Pero la tecnología se introdujo en los hogares y poco a poco, la calefacción central se fue imponiendo para proporcionar calor en todo el perímetro de la casa. El paso del tiempo nos trajo hasta el momento actual en que el aire acondicionado se ocupa de las necesidades térmicas facilitando calor en invierno y fresco en verano. Alegrando también las cuentas de resultados económicos de las empresas eléctricas y de las farmacéuticas productoras de pastillas para aliviar las molestias de garganta que el aire acondicionado provoca en la mayoría de quienes se enfrentan a él.
El brasero ya es historia aunque, de manera puntual se mantenga en alguna casa. Sin embargo el anuncio de su desaparición ya lo proclamó Mesonero Romanos en la mitad del siglo XIX, lamentándose ante la implantación de estufas y chimeneas francesas, con tresillos ante ellas que, según él escritor madrileño no tenían el mismo encanto. Así se lamentaba en uno de sus relatos: “La estufa es un método de calefacción estúpido, y carece de todo género de poesía. Denme el brasero español, típico y primitivo; con su sencilla caja, o tarima; su blanca ceniza, y sus encendidas ascuas, su badil excitante, y su tapa protectora; denme su calor suave y silencioso, su centro convergente de sociedad, su acompañamiento circular de manos y pies”. Justificaba así su opinión: “La chimenea es semicircular y lunática; el brasero circular y eterno como todo círculo sin principio ni fin; la chimenea abrasa, no calienta; el brasero calienta sin abrasar”. Añadía, incluso: “El brasero se va, como se fueron las lechuguillas y los gregüescos; y se van las capas y las mantillas, como se fue la hidalguía de nuestros abuelos, la fe de nuestros padres, y se va nuestra propia creencia nacional”. Una opinión visionaria, sin duda.
Forma parte del pasado igual que el tapete de ganchillo cubriendo el tablero de la mesa, así como bajar a la carbonería (en mi calle había dos y ni en mi calle ni en ninguna existen ya carbonerías) a comprar picón y el “echar la firma”, es decir, escarbar en las cenizas para avivarlas lo que requería una técnica para no causar el efecto contrario. Igualmente, aquellas lámparas pendientes del techo, con una única bombilla, que se hacían ascender o descender a voluntad gracias a un sencillo sistema de contrapesas.

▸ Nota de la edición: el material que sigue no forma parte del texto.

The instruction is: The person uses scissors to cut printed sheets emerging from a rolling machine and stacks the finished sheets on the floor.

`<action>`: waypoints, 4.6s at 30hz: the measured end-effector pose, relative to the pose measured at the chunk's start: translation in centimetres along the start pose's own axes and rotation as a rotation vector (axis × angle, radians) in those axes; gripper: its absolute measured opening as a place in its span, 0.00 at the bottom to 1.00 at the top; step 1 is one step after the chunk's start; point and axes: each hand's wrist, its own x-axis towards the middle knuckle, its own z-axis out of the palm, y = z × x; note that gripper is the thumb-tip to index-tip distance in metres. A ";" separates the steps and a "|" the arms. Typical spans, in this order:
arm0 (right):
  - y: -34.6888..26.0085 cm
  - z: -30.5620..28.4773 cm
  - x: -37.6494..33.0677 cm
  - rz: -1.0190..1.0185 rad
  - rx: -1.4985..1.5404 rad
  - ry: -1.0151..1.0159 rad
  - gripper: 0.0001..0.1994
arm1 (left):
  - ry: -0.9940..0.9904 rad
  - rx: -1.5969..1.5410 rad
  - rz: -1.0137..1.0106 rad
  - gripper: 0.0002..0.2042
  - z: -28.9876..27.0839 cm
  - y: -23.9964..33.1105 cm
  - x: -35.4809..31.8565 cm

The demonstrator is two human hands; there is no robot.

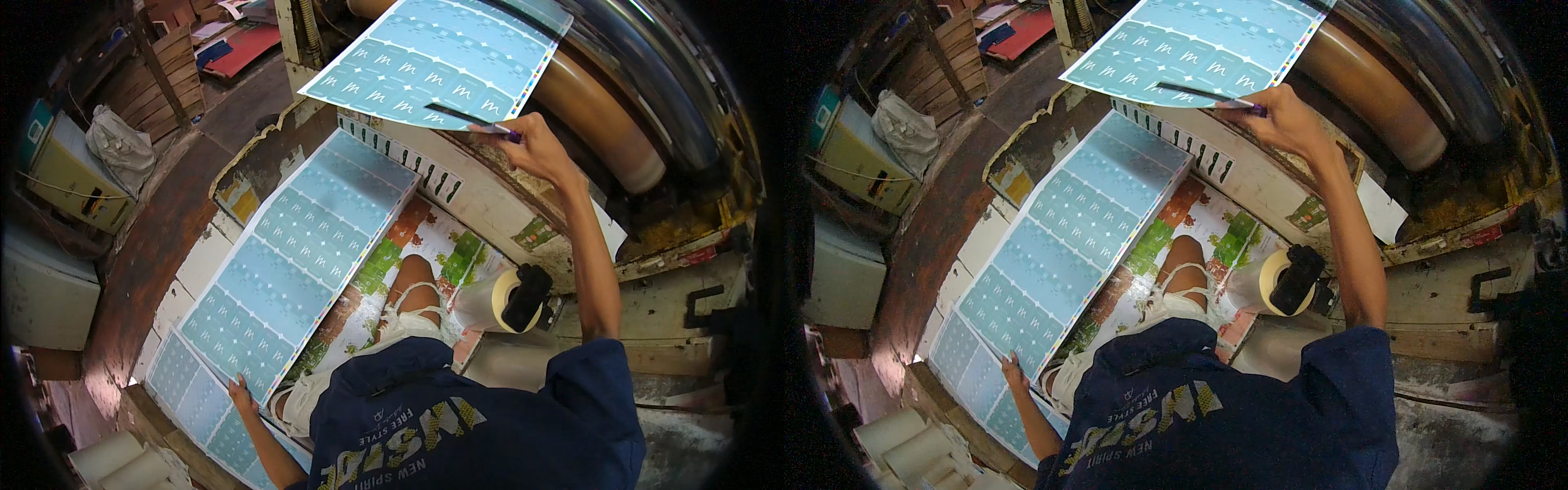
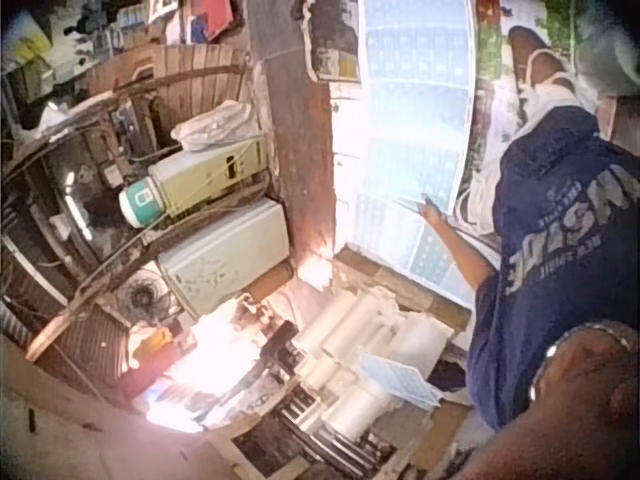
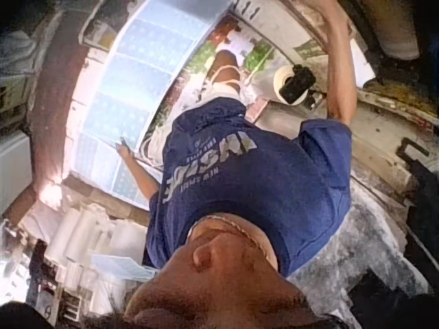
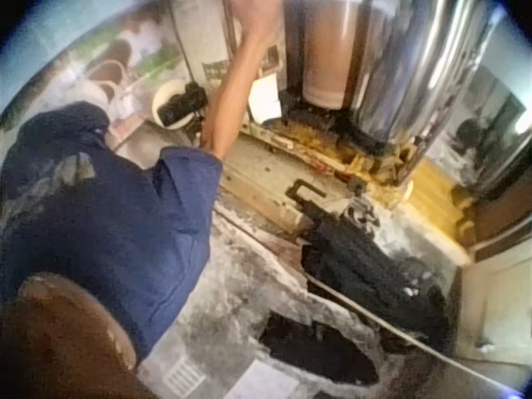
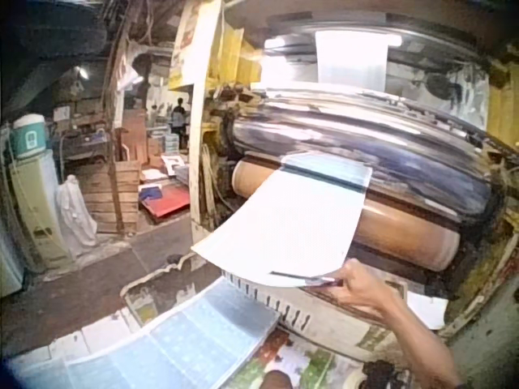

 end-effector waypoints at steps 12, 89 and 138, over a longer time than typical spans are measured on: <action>-4.1 0.8 -3.1 -0.146 -0.051 0.028 0.15 | 0.193 0.366 0.246 0.30 10.6 5.6 1.4; 18.8 -5.0 -20.0 1.257 0.237 0.810 0.29 | -0.296 -0.178 -0.217 0.32 20.1 32.6 -16.4; 6.7 3.0 -3.6 0.495 0.537 0.594 0.14 | -0.011 -0.121 -0.291 0.28 4.1 31.3 -24.1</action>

Sinceramente, me quedo con los sistemas actuales de calefacción aunque carezcan de romanticismo, pero si tuviera que quedarme con el brasero lo haría, sin duda, con el reflejado por Julio Romero de Torres en el, quizá, más famoso de sus cuadros, la “Chiquita piconera”. En el garaje de mi casa tengo arrinconado entre infinidad de trastos un brasero igual al que para estar en uso sólo es necesario sacarle brillo ya que su mecanismo nunca se estropea. No me deshago de él porque las crisis nunca se sabe qué derroteros pueden tomar.